*YOUR TASK*. Return the data verbatim, without pictures.
-------- SOURCE DATA
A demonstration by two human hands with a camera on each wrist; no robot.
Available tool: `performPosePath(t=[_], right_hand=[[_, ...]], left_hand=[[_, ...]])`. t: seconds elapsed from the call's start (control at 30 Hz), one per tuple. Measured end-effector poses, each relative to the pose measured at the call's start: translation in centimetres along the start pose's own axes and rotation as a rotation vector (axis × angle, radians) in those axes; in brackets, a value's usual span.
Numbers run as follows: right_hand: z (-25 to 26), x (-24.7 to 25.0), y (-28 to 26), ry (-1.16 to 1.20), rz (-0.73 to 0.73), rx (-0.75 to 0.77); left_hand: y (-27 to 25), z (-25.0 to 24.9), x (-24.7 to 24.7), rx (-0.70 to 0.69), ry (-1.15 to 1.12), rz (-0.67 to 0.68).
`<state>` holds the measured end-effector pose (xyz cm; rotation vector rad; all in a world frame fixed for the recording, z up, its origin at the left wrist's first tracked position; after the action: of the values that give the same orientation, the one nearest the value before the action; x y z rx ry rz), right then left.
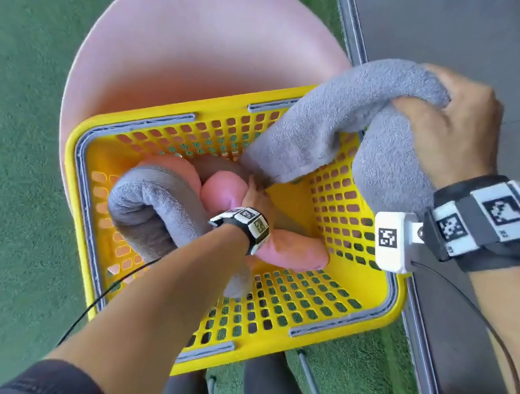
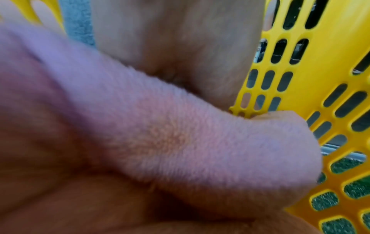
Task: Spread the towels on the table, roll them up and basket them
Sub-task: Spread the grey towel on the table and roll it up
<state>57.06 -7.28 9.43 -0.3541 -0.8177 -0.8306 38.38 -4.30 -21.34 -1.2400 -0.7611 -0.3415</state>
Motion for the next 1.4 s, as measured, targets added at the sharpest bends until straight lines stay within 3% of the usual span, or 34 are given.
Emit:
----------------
*ANSWER SECTION*.
A demonstration by two human hands with a camera on each wrist; no robot.
Available tool: `performPosePath(t=[_], right_hand=[[_, ...]], left_hand=[[_, ...]])`. t: seconds elapsed from the call's start (control at 30 Hz), one per tuple. Measured end-effector poses, each relative to the pose measured at the call's start: translation in centimetres along the start pose's own axes and rotation as a rotation vector (axis × angle, radians) in those axes; in brackets, a value's usual span.
Numbers run as follows: right_hand: z (-25 to 26), x (-24.7 to 25.0), y (-28 to 26), ry (-1.16 to 1.20), rz (-0.73 to 0.73), rx (-0.75 to 0.77); left_hand: y (-27 to 25), z (-25.0 to 24.9), x (-24.7 to 24.7), rx (-0.70 to 0.69), ry (-1.15 to 1.12), rz (-0.67 to 0.68).
`<state>` holds the measured end-effector pose (xyz cm; rotation vector rad; all in a world frame fixed for the recording, z up, its origin at the left wrist's first tracked position; after the action: of the values that give the same orientation, the one nearest the value before the action; x y z rx ry rz), right then left.
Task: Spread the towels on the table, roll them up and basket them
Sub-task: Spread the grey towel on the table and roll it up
<state>57.06 -7.28 9.43 -0.3541 -0.8177 -0.8306 38.38 -4.30 -21.34 -1.2400 -0.7611 -0.3415</state>
Motion for the next 1.4 s, as measured, targets added at the sharpest bends until straight lines stay within 3% of the usual span, or 34 are given.
Emit:

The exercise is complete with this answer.